Yom-Tov Elad, Borsa Diana, Cox Ingemar J, McKendry Rachel A
Microsoft Research Israel, Herzelia, Israel.
J Med Internet Res. 2014 Jun 18;16(6):e154. doi: 10.2196/jmir.3156.
Mass gatherings, such as music festivals and religious events, pose a health care challenge because of the risk of transmission of communicable diseases. This is exacerbated by the fact that participants disperse soon after the gathering, potentially spreading disease within their communities. The dispersion of participants also poses a challenge for traditional surveillance methods. The ubiquitous use of the Internet may enable the detection of disease outbreaks through analysis of data generated by users during events and shortly thereafter.
The intent of the study was to develop algorithms that can alert to possible outbreaks of communicable diseases from Internet data, specifically Twitter and search engine queries.
We extracted all Twitter postings and queries made to the Bing search engine by users who repeatedly mentioned one of nine major music festivals held in the United Kingdom and one religious event (the Hajj in Mecca) during 2012, for a period of 30 days and after each festival. We analyzed these data using three methods, two of which compared words associated with disease symptoms before and after the time of the festival, and one that compared the frequency of these words with those of other users in the United Kingdom in the days following the festivals.

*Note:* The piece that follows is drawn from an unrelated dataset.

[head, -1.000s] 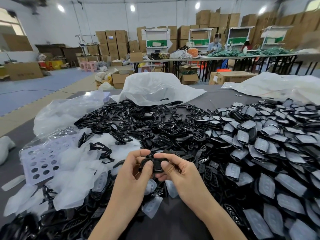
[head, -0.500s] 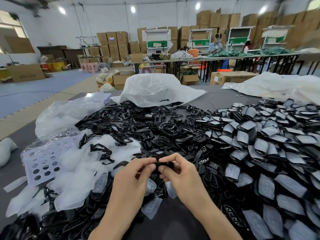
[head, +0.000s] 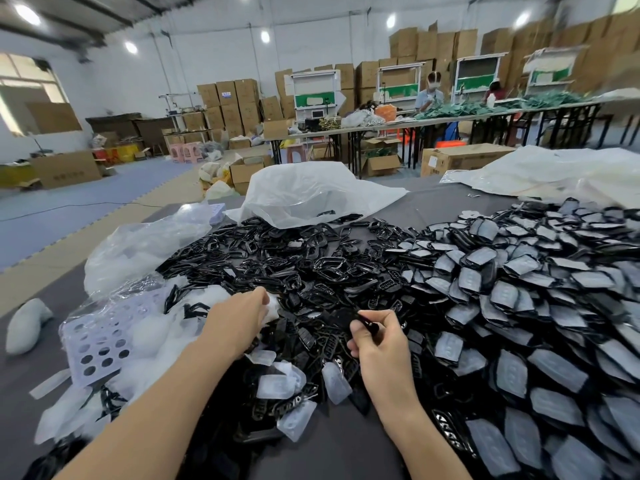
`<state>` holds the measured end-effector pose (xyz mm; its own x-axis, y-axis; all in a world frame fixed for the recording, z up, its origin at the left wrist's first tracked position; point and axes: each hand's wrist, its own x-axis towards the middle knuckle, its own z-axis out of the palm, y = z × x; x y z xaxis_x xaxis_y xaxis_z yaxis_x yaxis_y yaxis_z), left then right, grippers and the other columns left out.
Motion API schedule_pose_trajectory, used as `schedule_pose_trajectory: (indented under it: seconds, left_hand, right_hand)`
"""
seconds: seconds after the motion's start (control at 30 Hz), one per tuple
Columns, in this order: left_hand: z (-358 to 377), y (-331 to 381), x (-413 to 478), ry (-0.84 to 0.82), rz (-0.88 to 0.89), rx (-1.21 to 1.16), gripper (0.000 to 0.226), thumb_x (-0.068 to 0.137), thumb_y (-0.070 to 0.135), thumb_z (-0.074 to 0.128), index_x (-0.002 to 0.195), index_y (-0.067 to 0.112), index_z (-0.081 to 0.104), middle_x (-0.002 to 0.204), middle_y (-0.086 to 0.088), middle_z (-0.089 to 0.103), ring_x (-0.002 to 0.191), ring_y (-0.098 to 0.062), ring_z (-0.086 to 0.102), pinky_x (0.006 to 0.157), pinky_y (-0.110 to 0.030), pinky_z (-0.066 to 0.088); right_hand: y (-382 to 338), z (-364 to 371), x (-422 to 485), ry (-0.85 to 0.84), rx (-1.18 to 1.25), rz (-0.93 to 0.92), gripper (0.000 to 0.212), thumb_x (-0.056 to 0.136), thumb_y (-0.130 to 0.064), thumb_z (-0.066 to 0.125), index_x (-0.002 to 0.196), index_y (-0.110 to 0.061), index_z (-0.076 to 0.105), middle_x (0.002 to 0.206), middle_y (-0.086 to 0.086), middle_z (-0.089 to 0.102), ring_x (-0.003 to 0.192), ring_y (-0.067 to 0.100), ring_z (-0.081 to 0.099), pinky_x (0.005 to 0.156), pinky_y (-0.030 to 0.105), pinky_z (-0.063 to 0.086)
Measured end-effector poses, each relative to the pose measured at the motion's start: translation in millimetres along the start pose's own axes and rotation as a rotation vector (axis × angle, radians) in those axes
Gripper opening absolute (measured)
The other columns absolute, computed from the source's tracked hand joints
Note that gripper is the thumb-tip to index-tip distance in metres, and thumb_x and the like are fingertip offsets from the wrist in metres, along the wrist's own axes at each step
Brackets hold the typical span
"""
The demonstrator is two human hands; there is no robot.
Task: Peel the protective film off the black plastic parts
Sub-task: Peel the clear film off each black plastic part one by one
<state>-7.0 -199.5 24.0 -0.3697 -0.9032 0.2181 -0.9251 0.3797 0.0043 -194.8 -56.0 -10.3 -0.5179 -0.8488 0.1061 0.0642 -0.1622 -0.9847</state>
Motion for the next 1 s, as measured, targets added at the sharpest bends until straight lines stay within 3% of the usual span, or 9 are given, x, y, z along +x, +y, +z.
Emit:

The data comprised, on average, 7.5 million tweets made by 12,163 users, and 32,143 queries made by 1756 users from each festival. Our methods indicated the statistically significant appearance of a disease symptom in two of the nine festivals. For example, cough was detected at higher than expected levels following the Wakestock festival. Statistically significant agreement (chi-square test, P<.01) between methods and across data sources was found where a statistically significant symptom was detected. Anecdotal evidence suggests that symptoms detected are indeed indicative of a disease that some users attributed to being at the festival.
Our work shows the feasibility of creating a public health surveillance system for mass gatherings based on Internet data. The use of multiple data sources and analysis methods was found to be advantageous for rejecting false positives. Further studies are required in order to validate our findings with data from public health authorities.
诸如音乐节和宗教活动等大型集会,由于存在传染病传播风险,对医疗保健构成挑战。参与者在集会后很快分散,这可能会在其社区内传播疾病,使情况更加恶化。参与者的分散也给传统监测方法带来了挑战。互联网的广泛使用或许能够通过分析用户在活动期间及之后不久生成的数据来检测疾病爆发。
本研究旨在开发能够根据互联网数据(特别是推特和搜索引擎查询)对传染病可能爆发发出警报的算法。
我们提取了2012年期间反复提及英国举办的九个主要音乐节之一和一个宗教活动(麦加朝觐)的用户在30天内以及每个节日之后向必应搜索引擎发出的所有推特帖子和查询。我们使用三种方法分析这些数据,其中两种方法比较节日前后与疾病症状相关的词汇,另一种方法则在节日后的几天内将这些词汇的频率与英国其他用户的词汇频率进行比较。
数据平均包括12163名用户发布的750万条推文,以及每个节日1756名用户提出的32143条查询。我们的方法表明,在九个节日中的两个节日里,疾病症状出现具有统计学意义。例如,在“唤醒音乐节”之后检测到咳嗽的出现水平高于预期。在检测到具有统计学意义的症状的地方,发现方法之间以及不同数据源之间存在具有统计学意义的一致性(卡方检验,P<0.01)。轶事证据表明,检测到的症状确实表明一些用户认为是在节日期间染上的疾病。
我们的工作表明基于互联网数据为大型集会创建公共卫生监测系统的可行性。发现使用多个数据源和分析方法有利于排除误报。需要进一步开展研究,以便用公共卫生当局的数据验证我们的研究结果。